Taxation is the act of levying the tax, i.e., the process or means by which the sovereign, through
its law-making body, raises income to defray the necessary expenses of the government. It is
merely a way of apportioning the cost if the government among those who in some measures are
privileged to enjoy its benefits and, therefore, must bear its burdens. (71 Am Jur. 2nd 342; 1
Cooley 72-73).

Tax is defined as the lifeblood of the government. Major revenue of the government is sourced from
taxation so that in the most pressing times of financial and economic crisis, the agency authorized to
administer taxes – the Bureau of Internal Revenue (BIR) should always be on the front line. As a matter
of fact, BIR nowadays are becoming stricter in the implementation of the tax laws and are seeking ways
to collect much revenue from taxes. Lately the BIR has widened the coverage of mandatory withholding
of virtually all income payments certain taxpayers by the implementation of the Top Twenty Thousand
Corporations (TTC) from the previous Top Ten Thousand Corporation list. Under the program, on top of
those income payments subjected to expanded withholding tax, these corporations are required to
withhold 1% for payments to its suppliers of goods and 2% for regular suppliers of services. Additionally,
reportorial requirements are required to be submitted to BIR to monitor and verify compliance through
its computer systems. Currently, the BIR is coming up with a similar scheme for individual taxpayers,
expectedly, under the same procedures of TTC above. A draft regulation is now in place for comments at
the BIR website.

By a simple definition, tax may be defined as an enforced proportional contribution levied by the law
making body of the state to raise revenue to support the indispensable and all the necessary expenses
of the government.

 Enforced as it involves the mandate of the law so that its imposition is mandatory to those
covered by it. Unreasonable deviation from the mandate is subject to penalties imposable to an
organized society which gives due respect to each and every humanly right. This implies that the
sanction, nevertheless, undergoes a due process.
 Proportional as theoretically, tax is proportioned upon a taxpayer’s ability to pay. This goes to
show that the cost of the entire governance in the state is being apportioned among the
inhabitants through a certain rule of apportionment being put into play.
 Raise revenue goes with the very heart of taxation, to earn income for the government.
Secondary however to this primary purpose, tax is being seconded to serve some other concerns
for the majority. Example is the import duties and taxes of imported articles. At some point
where quality of local and imported article is of no moment, imported ones prove to be more
costly that the local ones because of this import duties and taxes being imposed as a way of
encouraging the public to buy locally produced for the comparable quality.
 Support the expenses of the government is related to public purpose of the imposition of
taxation. While the government is empowered to collect from among its inhabitants by the
power of taxation, proceeds are bound to serve the public needs and expenditure only. For this
purpose, a collection of taxes for a sugar industry was held to constitute as a public purpose for
the sugar industry represents and directly affects the public.
Nature of the power of taxation as an inherent power

Power to tax, being inherent in an independent state for its existence and survival by the
furtherance of its multifarious functions, the same does not require delegation from the supreme
law of the land. However, exercise of such power upon the inhabitants is subject to limitations
imposed by the power, by its very nature, or by the Supreme law of the land, the Philippine
Constitution. To tax a subject matter, person, property or excise, there must be a valid law
imposing the same. Validity of a tax measure presupposes the fact that it has overcome the test
and scrutiny against it. Tax measures duly passed by the legislative department, the Congress or
the local legislative under its delegated power, enjoy the presumption of validity and he who
controverts has the duty of proving that the same is otherwise.

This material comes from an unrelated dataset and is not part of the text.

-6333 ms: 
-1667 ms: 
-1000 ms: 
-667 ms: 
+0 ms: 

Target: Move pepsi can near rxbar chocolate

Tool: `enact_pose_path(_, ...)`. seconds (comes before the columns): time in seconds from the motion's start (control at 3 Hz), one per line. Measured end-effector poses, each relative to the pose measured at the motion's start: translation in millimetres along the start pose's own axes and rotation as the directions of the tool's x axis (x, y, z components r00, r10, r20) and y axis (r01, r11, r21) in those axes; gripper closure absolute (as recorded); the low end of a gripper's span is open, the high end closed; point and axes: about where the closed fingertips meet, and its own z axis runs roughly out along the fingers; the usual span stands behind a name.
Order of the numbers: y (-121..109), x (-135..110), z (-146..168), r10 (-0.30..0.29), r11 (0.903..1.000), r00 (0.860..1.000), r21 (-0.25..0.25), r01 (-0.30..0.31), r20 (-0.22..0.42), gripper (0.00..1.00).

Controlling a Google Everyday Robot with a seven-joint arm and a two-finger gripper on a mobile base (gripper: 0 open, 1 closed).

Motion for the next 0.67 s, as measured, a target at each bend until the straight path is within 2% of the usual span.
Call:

By nature, power to tax is inherent in a sovereign estate so that the grant of which is not necessary but
the exercise is provided safeguard and limitations. This means that the state needs not be empowered
by its constitution or any mandate for it to be allowed to tax. Such power co-exists with the state and
thus, grant is not necessary. What are being provided by the supreme law of the land, the Constitution,
are the guidelines and the limit on the exercise of the power. It wishes to curtail the exercise in such a
way as not to abuse and misuse said power to the detriment of the majority and to the advantage of the
selected few.

Under our tax system, compliance is initially voluntary on the part of the taxpayers.
Nevertheless, the government through the administrative agency empowered to administer the
tax, the BIR , is clothed with such remedies, under proper procedures, to imposed correct amount
of taxes due to the government upon finding that the compliance based on the declarations in the
return is insufficient. It can issue deficiency assessment and impose such measures provided
under the law within the prescribed period to see to it that taxes are paid and that tax measures
are complied with. This does not however follow that a taxpayer being assessed is doing an
illegal business because non-payment of the tax does not make the business illegal.

Scope of the taxing power

To give a more meaningful power, power of taxation is essentially unlimited and plenary. This means
that the state can tax on anything, anytime, anywhere, and at any amount. Example is the issue on
taxing short messaging (SMS or commonly known as text message through mobile phones). The author
in on the humble view that there could be nothing wrong on taxing this item as it primarily belongs to
the state. What keeps them perhaps in the meantime is the impact to the poor and underprivileged
depending primarily on the medium to communicate their loved ones from other places. This follows
however, that the limitations and guidelines for the said purpose had been properly observed.
While the power does not emanate from a grant, as the same is necessarily inherent upon the
existence of the state, exercise of the power is subject to those limitations inherent upon it and
those expressly provided for by the Constitution as follows:

Inherent limitations. These limitations are those limitations that emanates from the very nature of
the power of taxation. They are very basic and are built-in with the power. Some may be similar
to the constitutional limitation but the constitutional limitation seems to be supreme as they are
the most specific, thus, specifically intended to rule the application or exercise of the power of
taxation. Hereunder are the INHERENT LIMITATIONS:

• Levy for public purpose. To levy a tax means to impose or to charge or to collect a tax from
those to whom it is addressed. Technically however, to levy is to pass on laws or ordinances
imposing a tax or duty upon specific group of taxpayers. Under this concept, the impelling
reason for the imposition of the tax must be the welfare of the public, in general. This follows
that the proceeds from such imposition shall inure to the benefit of the public.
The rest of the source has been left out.